《アルバム解説》
 アルバムタイトルの『Country Bouquet』は、1959年にリリースされた名盤『Bouquet(魅惑のワルツ/美しき花束)』、1965年の『Broadway Bouquet』に連なる、《花束(Bouquet)シリーズ》の最後を飾る素晴らしいアルバムである。
 邦盤のタイトルは『緑の風のアニー』となっており、ここまで相次いでリリースされた《New パーシー・サウンド》は鳴りをひそめ、流麗なストリングスと木管を中心に、当時流行したカントリーミュージックを中心に選曲されている。
 当時のライナーノーツによれば、このアルバムが録音された直後の1974年8月、P.フェイスの息子ピーターが他界してしまい、まるでその「レクイエム」のような厳かな雰囲気のアルバムとなっている。
 
《曲目解説》
 
1)The Most Beautiful Girl【朝焼けの少女】
2)I Don't See Me In your Eyes Anyone【涙の面影】
3)El Paso【エル・パソ】
4)Snowbird
5)Help Me Make It Through The Night【一人ぼっちの夜】
6)Annie's Song【緑の風のアニー】
7)Behind Closed Doors【愛の扉】
8)Sundown
9)For The Good Times【心の思い出】
10)Orange Blossom Special
 
1)カントリー歌手チャーリー・リッチ(1932〜95)の1973年のヒット曲(全米1位)。
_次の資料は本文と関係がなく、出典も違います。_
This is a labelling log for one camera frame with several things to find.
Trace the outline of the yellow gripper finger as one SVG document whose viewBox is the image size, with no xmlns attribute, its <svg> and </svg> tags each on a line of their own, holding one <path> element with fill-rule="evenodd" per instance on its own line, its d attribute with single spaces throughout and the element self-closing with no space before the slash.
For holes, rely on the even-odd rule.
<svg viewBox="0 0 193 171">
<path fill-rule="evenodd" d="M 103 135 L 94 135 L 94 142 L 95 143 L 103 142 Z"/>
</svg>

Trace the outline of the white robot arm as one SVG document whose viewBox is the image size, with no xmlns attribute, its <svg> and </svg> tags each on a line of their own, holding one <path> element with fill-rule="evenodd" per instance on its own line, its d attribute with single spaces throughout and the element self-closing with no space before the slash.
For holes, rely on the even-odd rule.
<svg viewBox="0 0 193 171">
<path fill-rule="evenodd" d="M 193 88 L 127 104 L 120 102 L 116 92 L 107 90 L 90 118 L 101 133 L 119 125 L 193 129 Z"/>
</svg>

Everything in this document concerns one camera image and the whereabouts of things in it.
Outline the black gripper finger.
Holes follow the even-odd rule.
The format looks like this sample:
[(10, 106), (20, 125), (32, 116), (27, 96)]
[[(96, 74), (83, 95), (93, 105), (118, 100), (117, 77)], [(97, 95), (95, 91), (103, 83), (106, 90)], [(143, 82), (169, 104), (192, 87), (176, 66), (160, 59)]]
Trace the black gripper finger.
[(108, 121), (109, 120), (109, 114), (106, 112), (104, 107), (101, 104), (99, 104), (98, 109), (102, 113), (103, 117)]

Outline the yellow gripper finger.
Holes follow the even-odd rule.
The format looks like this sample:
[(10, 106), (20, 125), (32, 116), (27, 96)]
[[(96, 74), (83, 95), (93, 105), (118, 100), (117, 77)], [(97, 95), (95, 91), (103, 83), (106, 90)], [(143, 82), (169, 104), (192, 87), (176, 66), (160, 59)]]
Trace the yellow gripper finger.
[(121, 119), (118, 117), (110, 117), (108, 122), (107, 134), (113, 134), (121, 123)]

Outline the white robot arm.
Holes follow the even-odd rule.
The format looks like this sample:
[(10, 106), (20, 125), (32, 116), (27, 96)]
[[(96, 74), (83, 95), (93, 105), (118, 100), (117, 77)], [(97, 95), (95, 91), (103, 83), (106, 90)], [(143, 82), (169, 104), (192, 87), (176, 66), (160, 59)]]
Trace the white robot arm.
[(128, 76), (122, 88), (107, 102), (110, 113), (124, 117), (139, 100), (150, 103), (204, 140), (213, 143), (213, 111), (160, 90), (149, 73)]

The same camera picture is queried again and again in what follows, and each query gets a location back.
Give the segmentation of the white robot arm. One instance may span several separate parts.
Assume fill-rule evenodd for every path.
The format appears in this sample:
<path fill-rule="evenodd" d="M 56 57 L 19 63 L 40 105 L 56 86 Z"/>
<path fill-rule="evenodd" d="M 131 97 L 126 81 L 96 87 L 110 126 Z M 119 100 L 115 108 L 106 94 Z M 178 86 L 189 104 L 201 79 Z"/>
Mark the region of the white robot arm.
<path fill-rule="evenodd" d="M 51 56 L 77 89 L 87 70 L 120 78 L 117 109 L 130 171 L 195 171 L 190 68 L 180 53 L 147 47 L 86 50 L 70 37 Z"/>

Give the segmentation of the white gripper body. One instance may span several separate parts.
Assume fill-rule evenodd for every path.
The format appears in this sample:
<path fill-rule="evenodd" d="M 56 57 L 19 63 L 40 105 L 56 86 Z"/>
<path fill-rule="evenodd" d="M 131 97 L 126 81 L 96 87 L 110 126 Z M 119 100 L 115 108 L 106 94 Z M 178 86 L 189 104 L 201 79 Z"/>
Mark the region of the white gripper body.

P.フェイスは原曲の持つ美しいメロディを極限にまで引き出し、ストリングス主体の見事なアンサンブルを聴かせてくれる。
2)オリジナルは1949年に書かれ、コーラスグループのStardustersをフィーチャーしたジェンキンス楽団によってヒットした。その後ペリー・コモ、そしてチャーリー・リッチらによってリバイバルヒットしている。

 


4)カナダ出身の歌手アン・マレー(1945〜)の1970年のヒット曲。ペリー・コモエルヴィス・プレスリーアンディ・ウィリアムスレイ・コニフ等によってカバーされている。日本名は「ユキヒメドリ(雪姫鳥)」。リズム楽器を除いて、ほぼストリングスのみで奏でるアレンジはこの上なく美しい。

 

6)ジョン・デンバー(1943〜97)の1974年のヒット曲(全米1位)。最初の妻であったアニーに捧げるために作詞作曲した曲。J.デンバーは自ら操縦するプロペラ機が墜落して帰らぬ人となった。

 

 

10)「オレンジ・ブロッサム・スペシャル」とは同名の豪華旅客列車に由来し、元々はフィドル(ヴァイオリン)のために書かれた曲で,

1939年にラウズと彼の兄弟ゴードン(Rouse and his brother Gordon)録音した。P.フェイスはアルバムの最後を締めくくるに相応しい軽快な演奏である。ドイツのジェームス・ラストもLive等で好んで演奏しているので、聴き比べてみたい。